Four months later, with Trump stoking and exploiting populist anger against immigrants, Walker has been caught twisting himself in knots trying to keep conservatives on his side. It's not going well. In the space of the week, he registered three positions on Trump's proposal to end birthright citizenship. Last Monday in Iowa, Walker told MSNBC he "absolutely" supported it. By Friday, though, Walker seemed less excited, explaining to CNBC he was "not taking a position on it one way or another."
Two days later, when asked on ABC's This Week if he would seek to "repeal or alter the 14th Amendment," which guarantees citizenship to children born in the United States, Walker arrived at "no."

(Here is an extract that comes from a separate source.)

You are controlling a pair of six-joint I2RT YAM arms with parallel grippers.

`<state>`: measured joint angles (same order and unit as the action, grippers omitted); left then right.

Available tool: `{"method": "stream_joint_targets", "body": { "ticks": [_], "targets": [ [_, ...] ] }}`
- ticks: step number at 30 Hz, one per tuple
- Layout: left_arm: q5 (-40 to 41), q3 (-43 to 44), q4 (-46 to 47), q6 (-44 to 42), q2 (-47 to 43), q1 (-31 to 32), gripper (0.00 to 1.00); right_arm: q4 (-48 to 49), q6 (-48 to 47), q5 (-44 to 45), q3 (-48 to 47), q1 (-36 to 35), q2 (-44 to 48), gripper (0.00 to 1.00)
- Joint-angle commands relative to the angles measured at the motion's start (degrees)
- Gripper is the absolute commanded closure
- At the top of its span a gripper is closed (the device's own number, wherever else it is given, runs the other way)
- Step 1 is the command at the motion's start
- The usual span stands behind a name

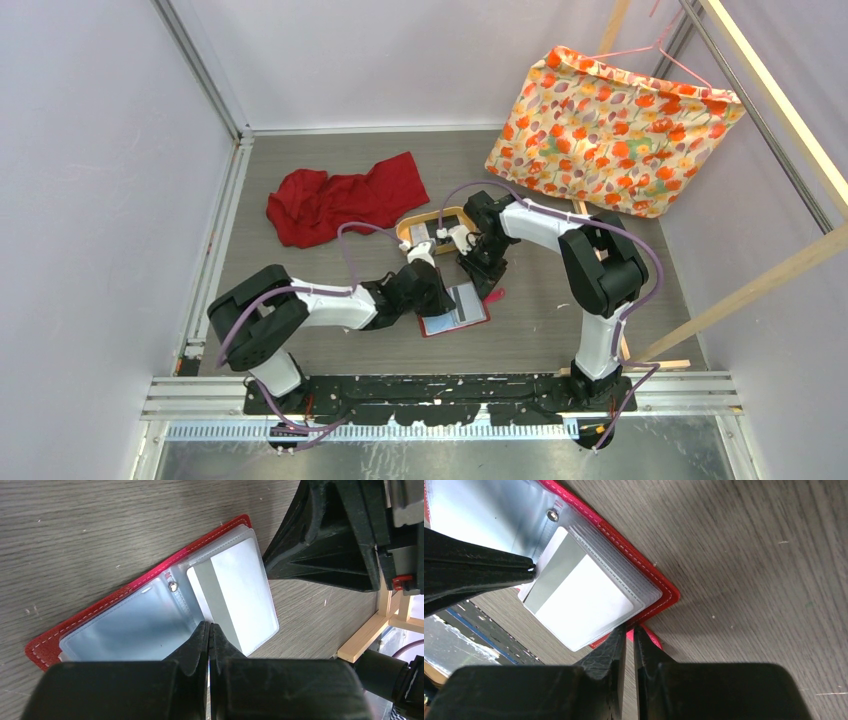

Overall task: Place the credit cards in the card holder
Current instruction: Insert the credit card into the card holder.

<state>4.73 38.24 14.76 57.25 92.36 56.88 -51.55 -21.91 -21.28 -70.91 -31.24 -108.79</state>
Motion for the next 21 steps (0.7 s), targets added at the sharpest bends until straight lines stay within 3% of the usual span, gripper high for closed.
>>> {"method": "stream_joint_targets", "body": {
  "ticks": [1, 8, 19, 21],
  "targets": [
    [-1.43, 3.09, 4.79, -1.68, 0.54, 0.16, 1.0, -0.39, 0.24, -1.44, -1.88, 0.19, 1.68, 0.84],
    [0.17, 1.35, 3.63, -3.47, -3.97, 0.16, 0.97, -0.07, -0.69, -1.19, -1.34, 1.51, 4.96, 0.79],
    [4.65, -4.14, -2.61, -11.19, -18.61, -0.5, 0.78, -1.46, -5.77, -5.79, 0.63, 4.23, 14.74, 0.74],
    [6.47, -4.7, -5.23, -13.55, -22.38, -0.59, 0.69, -1.79, -7.15, -7.9, 1.12, 5.36, 17.85, 0.74]
  ]
}}
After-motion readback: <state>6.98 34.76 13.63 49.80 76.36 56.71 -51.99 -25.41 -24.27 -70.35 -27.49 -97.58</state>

Brand damage: Minutes earlier, during a phone interview on the same program on Sunday, Trump had laughed at Walker's reversals. The jab in itself was nothing special — most politicians are accustomed to being poked at by opponents for acting like politicians. But Walker's appeal is uniquely at risk if Trump's punches land. So when the man backed by the "Unintimidated PAC" gets called out for appearing, well, intimidated and reactive, that's a serious concern.
"He keeps going back to his pollster," Trump said on Sunday, "and his pollster says, 'Oh, Trump has a good idea,' 'Oh, Trump has a bad idea,' 'Oh no, wait a minute, Trump has a good idea.'"
If that wasn't enough, Trump also became the first major figure in the Republican Party (and yes, win or lose this primary, he has graduated to "major figure" status) to call out Walker's record in Wisconsin.
"His state is really in trouble," Trump told host This Week George Stephanopoulos on Sunday. "I mean, it's a fantastic place. I love the people of Wisconsin, but if you look at what's going on, they have a $2.2 billion deficit. They were supposed to have a surplus of $1 billion and they have $2.2 billion ... He stopped a lot of work because he doesn't want to raise taxes. So instead of raising taxes, he's borrowing to the hilt and the state is very over-leveraged. And it's No. 38 out of the states. It's number — it's ranked No. 38. That's no good."
Bad timing: What's worse, though, are those poll numbers. In a May survey by Quinnipiac, Walker beat his nearest rivals in Iowa, Florida Sen. Marco Rubio and Kentucky Sen. Rand Paul, by eight points, with 21% of respondents backing his bid.
By August, Walker had fallen out of the lead and into single digits. In a CNN/ORC poll from Aug. 11, Trump led with 22% to Walker's 9%. Dr. Ben Carson scored 14%.
But Walker is losing more than a summer exhibition. More than anyone else in the field, Trump is eating up Walker's political oxygen. Here's a CNN rundown of how much time the major networks have spent discussing the Republican candidates during their nightly newscasts since Aug. 6:
Note whose name does not appear on the list.
What a difference a month makes: In a Washington Post story published the week before Walker entered the contest in July, his team was blunt and confident. "Iowa is the key," wrote columnist Dan Balz. Advisers told Balz they expected Walker to win the Hawkeye State and to follow it up with another caucus victory in Nevada. It was an optimistic assessment, but an entirely plausible one.
More than two months later, the dynamics have changed. Trump has pulled the curtain back on the Republican Party apparatus and forced nearly every one of the GOP candidates to answer uncomfortable questions about themselves and their positions. Walker, an expert at coding his conservatism in a way that enlivens the right wing without completely turning off centrist Democrats, has responded by mostly clamming up.
Now he's facing something much worse than opposition: apathy.